The featured article for Monday, 19 February 2018 is Dungeon Siege.
Dungeon Siege is an action role-playing game developed by Gas Powered Games and published by Microsoft on April 5, 2002, for Microsoft Windows, and the following year for MacOS. Set in the pseudo-medieval kingdom of Ehb, the high fantasy game follows a young farmer and his companions as they journey to defeat an invading force. Initially only seeking to warn the nearby town of the invasion of a race of creatures named the Krug, the farmer and the companions that join him along the way are soon swept up in finding a way to defeat another race called the Seck, resurgent after being trapped for 300 years. Unlike other role-playing video games of the time, the world of Dungeon Siege does not have levels but is a single, continuous area without loading screens that the player journeys through, fighting hordes of enemies. Also, rather than setting character classes and manually controlling all of the characters in the group, the player controls their overall tactics and weapons and magic usage, which direct their character growth.
Dungeon Siege was the first title by Gas Powered Games, which was founded in May 1998 by Chris Taylor, then known for the 1997 real-time strategy game Total Annihilation. Joined by several of his coworkers from Cavedog Entertainment, Taylor wanted to create a different type of game, and after trying several concepts they decided to make an action role-playing game as their first title. Taylor also served as one of the designers for the game, joined by Jacob McMahon as the other lead designer and producer and Neal Hallford as the lead story and dialogue writer. The music was composed by Jeremy Soule, who had also worked on Total Annihilation. Gas Powered Games concentrated on making a role-playing game that was stripped of the typical genre elements they found slow or frustrating, to keep the player focused on the action. Development took over four years, though it was initially planned to take only two; completing the game within even four years required the team to work 12- to 14-hour days and weekends for most of the time.

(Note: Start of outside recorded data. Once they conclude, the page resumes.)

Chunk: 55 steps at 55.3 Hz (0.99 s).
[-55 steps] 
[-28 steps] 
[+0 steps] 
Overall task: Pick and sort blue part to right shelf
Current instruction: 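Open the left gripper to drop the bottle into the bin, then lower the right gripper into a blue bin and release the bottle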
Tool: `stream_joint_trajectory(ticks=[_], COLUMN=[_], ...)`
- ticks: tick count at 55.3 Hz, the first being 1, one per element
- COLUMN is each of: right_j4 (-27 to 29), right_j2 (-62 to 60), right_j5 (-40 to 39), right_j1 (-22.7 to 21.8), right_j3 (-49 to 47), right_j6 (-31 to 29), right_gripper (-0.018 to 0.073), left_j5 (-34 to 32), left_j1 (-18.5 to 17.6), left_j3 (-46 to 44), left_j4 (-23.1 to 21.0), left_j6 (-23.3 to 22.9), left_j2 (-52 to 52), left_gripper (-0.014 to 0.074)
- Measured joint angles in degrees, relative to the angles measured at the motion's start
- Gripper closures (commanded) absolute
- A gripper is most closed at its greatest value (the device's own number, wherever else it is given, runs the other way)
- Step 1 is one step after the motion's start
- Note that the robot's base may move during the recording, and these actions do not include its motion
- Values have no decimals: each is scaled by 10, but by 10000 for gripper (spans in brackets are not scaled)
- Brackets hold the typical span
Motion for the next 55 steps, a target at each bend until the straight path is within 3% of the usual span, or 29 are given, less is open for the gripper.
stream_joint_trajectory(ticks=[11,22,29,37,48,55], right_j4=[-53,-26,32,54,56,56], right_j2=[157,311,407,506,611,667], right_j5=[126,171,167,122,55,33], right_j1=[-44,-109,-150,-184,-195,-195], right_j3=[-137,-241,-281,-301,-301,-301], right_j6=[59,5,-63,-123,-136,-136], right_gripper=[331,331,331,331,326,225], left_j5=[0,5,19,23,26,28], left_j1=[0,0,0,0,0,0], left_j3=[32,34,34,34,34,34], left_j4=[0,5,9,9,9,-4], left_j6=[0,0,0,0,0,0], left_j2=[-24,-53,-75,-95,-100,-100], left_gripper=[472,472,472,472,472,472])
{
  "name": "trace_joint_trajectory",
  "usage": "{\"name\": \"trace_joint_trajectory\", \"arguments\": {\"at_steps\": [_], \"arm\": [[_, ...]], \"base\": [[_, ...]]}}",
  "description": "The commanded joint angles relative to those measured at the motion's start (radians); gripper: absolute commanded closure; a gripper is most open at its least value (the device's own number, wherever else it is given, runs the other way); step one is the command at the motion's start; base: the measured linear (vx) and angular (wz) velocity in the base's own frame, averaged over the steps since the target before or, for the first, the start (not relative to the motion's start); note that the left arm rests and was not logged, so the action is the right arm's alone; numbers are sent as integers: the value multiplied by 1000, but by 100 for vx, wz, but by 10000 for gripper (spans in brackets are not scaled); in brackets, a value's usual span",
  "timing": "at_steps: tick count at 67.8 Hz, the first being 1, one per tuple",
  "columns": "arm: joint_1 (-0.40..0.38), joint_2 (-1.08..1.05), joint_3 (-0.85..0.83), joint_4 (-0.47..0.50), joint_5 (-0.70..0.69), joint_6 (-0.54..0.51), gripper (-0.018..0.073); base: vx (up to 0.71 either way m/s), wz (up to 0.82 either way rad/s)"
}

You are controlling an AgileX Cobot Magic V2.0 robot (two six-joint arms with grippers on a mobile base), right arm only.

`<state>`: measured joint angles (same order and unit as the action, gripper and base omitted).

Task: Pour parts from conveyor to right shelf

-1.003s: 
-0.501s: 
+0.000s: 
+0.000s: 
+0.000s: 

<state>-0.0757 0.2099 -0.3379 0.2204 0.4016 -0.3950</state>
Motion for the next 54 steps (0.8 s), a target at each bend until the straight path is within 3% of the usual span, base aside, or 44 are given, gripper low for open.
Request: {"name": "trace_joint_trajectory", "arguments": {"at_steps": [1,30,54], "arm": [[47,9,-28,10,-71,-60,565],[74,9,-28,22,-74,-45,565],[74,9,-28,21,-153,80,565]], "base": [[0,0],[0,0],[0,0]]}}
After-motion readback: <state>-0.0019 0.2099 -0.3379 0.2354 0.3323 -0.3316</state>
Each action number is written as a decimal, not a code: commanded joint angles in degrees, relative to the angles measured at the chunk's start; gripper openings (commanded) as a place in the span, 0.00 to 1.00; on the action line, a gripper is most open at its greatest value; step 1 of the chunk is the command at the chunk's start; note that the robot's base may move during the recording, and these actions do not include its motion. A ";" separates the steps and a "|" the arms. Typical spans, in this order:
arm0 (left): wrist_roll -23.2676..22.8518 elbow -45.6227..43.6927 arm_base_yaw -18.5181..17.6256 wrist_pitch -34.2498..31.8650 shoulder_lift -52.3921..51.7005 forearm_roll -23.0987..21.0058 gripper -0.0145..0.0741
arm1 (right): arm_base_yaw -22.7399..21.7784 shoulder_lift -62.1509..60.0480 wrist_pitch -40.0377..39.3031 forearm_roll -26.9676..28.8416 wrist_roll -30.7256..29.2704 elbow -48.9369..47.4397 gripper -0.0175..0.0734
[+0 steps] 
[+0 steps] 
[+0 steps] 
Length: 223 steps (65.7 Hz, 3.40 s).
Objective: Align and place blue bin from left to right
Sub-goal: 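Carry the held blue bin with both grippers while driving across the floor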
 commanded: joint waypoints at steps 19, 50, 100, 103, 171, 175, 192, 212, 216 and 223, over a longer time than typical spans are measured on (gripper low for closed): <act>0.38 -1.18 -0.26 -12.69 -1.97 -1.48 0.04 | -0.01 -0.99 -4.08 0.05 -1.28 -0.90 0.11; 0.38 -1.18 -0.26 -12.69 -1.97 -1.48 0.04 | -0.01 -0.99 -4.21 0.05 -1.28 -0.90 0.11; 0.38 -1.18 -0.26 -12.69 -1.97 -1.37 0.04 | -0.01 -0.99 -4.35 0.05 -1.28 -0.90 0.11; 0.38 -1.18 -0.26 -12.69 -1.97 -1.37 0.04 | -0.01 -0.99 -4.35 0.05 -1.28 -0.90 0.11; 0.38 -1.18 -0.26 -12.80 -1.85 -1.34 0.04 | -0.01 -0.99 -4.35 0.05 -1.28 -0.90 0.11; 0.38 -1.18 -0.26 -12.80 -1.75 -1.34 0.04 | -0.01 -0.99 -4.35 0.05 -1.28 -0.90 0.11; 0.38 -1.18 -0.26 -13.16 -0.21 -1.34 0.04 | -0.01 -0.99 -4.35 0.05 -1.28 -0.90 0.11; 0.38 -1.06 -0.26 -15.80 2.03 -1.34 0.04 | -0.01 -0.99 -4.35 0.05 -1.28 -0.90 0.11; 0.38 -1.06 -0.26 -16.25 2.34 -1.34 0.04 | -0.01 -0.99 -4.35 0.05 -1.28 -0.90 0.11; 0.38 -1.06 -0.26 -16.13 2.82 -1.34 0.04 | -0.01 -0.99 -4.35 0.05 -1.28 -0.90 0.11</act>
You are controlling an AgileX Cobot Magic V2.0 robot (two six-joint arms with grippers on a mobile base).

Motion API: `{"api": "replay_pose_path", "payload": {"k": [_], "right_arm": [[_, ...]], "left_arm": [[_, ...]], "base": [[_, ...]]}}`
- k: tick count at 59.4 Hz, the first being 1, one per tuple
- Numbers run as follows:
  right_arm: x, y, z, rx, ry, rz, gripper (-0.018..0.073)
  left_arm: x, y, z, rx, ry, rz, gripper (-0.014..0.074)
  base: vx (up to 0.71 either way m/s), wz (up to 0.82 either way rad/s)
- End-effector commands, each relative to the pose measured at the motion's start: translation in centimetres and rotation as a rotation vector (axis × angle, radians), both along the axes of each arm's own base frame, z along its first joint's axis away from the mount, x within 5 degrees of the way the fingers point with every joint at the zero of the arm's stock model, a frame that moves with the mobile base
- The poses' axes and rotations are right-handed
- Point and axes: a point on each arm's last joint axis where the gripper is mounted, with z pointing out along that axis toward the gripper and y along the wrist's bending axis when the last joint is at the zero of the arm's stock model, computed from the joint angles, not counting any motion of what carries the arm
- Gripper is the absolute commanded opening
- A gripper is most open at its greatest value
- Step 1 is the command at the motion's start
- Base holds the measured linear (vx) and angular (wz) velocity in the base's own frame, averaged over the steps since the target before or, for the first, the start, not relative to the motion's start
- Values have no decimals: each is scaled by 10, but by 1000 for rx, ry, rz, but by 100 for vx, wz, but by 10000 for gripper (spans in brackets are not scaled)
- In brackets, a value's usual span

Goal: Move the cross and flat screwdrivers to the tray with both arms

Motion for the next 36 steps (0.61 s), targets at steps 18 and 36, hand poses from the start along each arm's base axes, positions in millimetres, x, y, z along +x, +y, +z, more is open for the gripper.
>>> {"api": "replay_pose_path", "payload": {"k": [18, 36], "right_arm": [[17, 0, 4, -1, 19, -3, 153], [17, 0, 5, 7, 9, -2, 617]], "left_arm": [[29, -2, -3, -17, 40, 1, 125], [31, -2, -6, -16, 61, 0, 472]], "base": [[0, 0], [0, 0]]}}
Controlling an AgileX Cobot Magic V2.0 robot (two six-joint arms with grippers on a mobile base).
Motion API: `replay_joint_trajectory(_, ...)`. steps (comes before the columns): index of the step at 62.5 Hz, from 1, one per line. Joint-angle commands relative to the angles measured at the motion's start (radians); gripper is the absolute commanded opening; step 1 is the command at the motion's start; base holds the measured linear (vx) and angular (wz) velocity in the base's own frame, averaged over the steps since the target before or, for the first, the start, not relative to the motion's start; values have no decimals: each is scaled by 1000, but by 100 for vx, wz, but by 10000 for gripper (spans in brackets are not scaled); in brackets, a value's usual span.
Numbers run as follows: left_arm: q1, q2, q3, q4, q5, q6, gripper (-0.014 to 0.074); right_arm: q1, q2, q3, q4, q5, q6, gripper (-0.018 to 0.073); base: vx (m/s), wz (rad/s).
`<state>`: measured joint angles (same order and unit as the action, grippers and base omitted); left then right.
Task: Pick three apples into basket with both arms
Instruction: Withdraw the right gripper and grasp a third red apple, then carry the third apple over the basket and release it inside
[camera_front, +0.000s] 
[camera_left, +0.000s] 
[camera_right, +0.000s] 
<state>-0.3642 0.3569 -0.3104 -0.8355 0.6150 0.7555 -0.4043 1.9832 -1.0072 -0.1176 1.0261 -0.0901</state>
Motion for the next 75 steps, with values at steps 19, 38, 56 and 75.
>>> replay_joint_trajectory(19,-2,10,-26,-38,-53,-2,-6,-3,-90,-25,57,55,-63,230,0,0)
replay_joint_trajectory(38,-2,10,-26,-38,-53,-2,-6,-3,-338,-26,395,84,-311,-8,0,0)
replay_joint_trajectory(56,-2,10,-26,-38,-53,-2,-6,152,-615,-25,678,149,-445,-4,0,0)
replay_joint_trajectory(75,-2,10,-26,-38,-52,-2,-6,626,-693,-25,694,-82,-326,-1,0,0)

The game was highly rated by critics upon release; it is listed by review aggregator Metacritic as the third-highest rated computer role-playing game of 2002. Critics praised the graphics and seamless world, as well as the fun and accessible gameplay, but were dismissive of the plot. Dungeon Siege sold over 1.7 million copies, and was nominated for the 2003 Computer Role-Playing Game of the Year award by the Academy of Interactive Arts & Sciences. Gas Powered Games emphasized creating and releasing tools for players to use in making mods for the game during development, which resulted in an active modding community after release. An expansion pack, Dungeon Siege: Legends of Aranna, was released in 2003, and a further series of games was developed in the franchise, consisting of Dungeon Siege II (2005) and its own expansion Dungeon Siege II: Broken World (2006), a spinoff PlayStation Portable game titled Dungeon Siege: Throne of Agony (2006), and a third main title, Dungeon Siege III (2011). A trilogy of movies, with the first loosely inspired by the plot of Dungeon Siege, were released as In the Name of the King: A Dungeon Siege Tale (2007, theaters), In the Name of the King 2: Two Worlds (2011, home video), and In the Name of the King 3: The Last Mission (2014, home video).
This recording reflects the Wikipedia text as of 01:03 UTC on Monday, 19 February 2018.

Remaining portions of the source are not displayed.